In other words, what the ruling actually said, as distinct from the hype around it in the media or the frequent misrepresentations in on-line debates since then, isn't a million miles from the kinds of issues you raised there.

Comment Re:Developers, developers, developers! (Score 1) 258

Interesting observation about the other phone. I wasn't aware that anyone else had actually made it fully to market prior to Apple on that score.

As for the iOS vs. Android situation, I'm not sure we disagree as much as you suggest, but I do think perhaps we are talking slightly at cross-purposes. For example, I agree with just about everything you said about which apps are and aren't successful on the iOS platform today. As I think I mentioned right back in my first post to this thread, I don't see the wildly successful iOS app developers leaving the platform any time soon. However, I suspect those represent only a very small minority of the overall iOS developer population.

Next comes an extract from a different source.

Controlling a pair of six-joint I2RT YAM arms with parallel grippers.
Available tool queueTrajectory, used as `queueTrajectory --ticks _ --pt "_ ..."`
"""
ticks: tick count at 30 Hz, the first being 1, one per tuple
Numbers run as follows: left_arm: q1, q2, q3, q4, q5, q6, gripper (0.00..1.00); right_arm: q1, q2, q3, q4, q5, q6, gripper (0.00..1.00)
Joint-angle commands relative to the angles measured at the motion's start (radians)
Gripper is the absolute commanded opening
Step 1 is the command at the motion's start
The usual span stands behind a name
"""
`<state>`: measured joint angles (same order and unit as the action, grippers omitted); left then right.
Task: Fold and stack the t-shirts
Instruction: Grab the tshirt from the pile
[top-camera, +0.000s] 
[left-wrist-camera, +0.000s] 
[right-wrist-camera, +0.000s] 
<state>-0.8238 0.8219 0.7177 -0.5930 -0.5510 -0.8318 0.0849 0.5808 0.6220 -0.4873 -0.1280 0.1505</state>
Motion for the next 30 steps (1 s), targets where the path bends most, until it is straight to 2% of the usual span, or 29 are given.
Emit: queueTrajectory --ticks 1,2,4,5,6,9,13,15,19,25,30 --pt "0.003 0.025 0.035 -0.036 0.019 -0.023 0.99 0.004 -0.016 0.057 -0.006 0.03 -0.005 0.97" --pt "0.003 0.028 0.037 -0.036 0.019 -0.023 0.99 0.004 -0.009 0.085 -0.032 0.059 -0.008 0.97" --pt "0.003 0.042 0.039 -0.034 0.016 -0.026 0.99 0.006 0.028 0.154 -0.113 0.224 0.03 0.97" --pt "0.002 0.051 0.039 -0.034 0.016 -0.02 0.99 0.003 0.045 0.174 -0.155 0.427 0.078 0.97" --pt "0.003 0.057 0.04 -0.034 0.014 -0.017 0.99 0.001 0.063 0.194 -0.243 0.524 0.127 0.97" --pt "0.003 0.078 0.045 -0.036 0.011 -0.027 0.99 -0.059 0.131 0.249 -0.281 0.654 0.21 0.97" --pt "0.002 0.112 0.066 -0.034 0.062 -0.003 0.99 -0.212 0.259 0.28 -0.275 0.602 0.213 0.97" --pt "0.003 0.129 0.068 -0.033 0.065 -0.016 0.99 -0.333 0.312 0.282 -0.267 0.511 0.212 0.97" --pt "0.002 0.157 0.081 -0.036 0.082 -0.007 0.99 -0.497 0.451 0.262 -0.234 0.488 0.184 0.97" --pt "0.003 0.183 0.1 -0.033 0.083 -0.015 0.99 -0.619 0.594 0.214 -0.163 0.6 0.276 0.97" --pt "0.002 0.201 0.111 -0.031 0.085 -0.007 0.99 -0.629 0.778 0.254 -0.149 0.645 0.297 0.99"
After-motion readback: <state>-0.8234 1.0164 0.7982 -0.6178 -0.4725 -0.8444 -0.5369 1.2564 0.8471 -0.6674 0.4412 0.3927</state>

My point there is that simply in terms of the popularity of the platform -- hardware sales, in short -- Apple seems to be losing momentum, while Android devices are gaining market share. I'm not necessarily suggesting that this will result in native Android apps becoming a better market for developers. I don't think I've suggested anything at all like that anywhere in this discussion, and if I did appear to imply that then it was entirely accidental. I'm just suggesting that those iOS developers who haven't either hit the big time in the initial gold rush or carved out a niche where they can stand out and charge sensible money seem to be starting to give up and look elsewhere, wherever that might be.

Personally, I do have my (and my businesses') bet firmly on web apps being the way forward for a lot of general informational/basic interactive apps for the near future. These work portably across all the main mobile devices and of course desktops as well, they have no lock-in or tax, and most importantly, they don't come with the preconception that something good that cost a small fortune to develop should still be sold for peanuts, which means you can viably invest enough time and money to offer something well polished and comprehensive/innovative/otherwise interesting. We could have built similar things as native apps on each mobile platform, but we saw little if any advantage to doing so.

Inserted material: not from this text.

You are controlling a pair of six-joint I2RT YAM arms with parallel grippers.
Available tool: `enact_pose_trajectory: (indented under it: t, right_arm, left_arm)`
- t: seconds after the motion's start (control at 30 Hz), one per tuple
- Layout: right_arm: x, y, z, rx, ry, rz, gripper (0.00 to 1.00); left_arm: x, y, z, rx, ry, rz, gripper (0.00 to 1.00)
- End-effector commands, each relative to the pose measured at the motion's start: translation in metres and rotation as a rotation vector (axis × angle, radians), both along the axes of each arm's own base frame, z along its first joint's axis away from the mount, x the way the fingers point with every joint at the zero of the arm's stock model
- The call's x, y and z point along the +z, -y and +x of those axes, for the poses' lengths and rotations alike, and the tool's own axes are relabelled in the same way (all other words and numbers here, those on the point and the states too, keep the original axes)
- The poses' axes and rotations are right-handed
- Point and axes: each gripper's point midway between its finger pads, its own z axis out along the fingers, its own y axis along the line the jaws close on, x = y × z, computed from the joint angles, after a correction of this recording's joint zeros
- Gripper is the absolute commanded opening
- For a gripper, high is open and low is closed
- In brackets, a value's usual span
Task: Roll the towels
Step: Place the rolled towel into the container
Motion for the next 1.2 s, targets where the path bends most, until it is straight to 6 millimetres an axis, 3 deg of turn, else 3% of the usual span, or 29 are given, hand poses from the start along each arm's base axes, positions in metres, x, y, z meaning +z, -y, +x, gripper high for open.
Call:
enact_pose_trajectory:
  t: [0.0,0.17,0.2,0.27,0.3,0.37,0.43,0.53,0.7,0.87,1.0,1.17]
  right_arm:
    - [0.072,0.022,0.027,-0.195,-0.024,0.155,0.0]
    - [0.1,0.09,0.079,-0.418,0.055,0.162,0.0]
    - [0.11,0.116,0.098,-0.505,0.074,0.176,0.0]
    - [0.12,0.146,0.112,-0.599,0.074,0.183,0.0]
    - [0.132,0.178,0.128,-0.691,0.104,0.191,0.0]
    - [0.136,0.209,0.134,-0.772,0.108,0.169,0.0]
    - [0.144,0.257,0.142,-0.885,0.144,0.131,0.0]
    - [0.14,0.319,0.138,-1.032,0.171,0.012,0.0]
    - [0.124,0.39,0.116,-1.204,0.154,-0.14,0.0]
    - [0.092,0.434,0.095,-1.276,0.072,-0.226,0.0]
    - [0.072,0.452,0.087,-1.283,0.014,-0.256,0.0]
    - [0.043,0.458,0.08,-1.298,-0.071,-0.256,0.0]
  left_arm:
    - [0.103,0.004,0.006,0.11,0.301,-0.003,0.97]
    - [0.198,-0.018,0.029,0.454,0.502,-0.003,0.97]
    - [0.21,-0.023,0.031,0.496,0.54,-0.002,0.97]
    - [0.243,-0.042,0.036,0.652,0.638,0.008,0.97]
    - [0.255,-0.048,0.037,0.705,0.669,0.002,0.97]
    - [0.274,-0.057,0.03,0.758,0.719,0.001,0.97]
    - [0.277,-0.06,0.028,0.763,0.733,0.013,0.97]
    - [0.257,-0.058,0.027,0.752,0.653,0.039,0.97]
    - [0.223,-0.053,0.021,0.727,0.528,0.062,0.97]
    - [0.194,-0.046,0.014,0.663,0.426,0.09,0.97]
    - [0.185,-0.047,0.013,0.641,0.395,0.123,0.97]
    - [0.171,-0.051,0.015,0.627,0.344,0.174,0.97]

The fact that Google seem to be betting the same way, and applying their considerable resources to further that end, and slowly capturing market share from Apple (whether as a consequence or coincidentally for other reasons doesn't really matter) just makes the prospect of developing such projects as iOS apps that much less appealing in the long run.

As a final point, while there certainly are premium apps out there, typical B2C apps on the App Store are not among them. Sure, prices might be up from 5 cents to 6 cents this year, but based on the stats that have been floating around in various on-line discussions this week, it appears that I already pull in more revenue per month from a side project web app that isn't complete yet and has had almost no advertising than the average (mean) app on the App Store. We appear to have reached the point where anyone who doesn't win big fairly quickly can't actually sustain a viable business writing iOS apps, and any way you look at it, that surely can't be promising for the future of the platform.

Comment Re:Legitimate concerns (Score 1) 282

And meanwhile, as you worry about a hypothetical threat from your government, real people with real lives are really having them destroyed by people who put themselves above the law through the mechanism of anonymity. The big bullies are a concern, but so are the small ones, and it's far from clear which is overall the more dangerous threat to quality of life in the western world today.

I'm happy for you that you're comfortable with a black and white view where there are absolute rights that are the only important things and where any unintended harmful side effects can be explained away somehow, but in my world there are shades of grey and no such easy resolutions to these issues.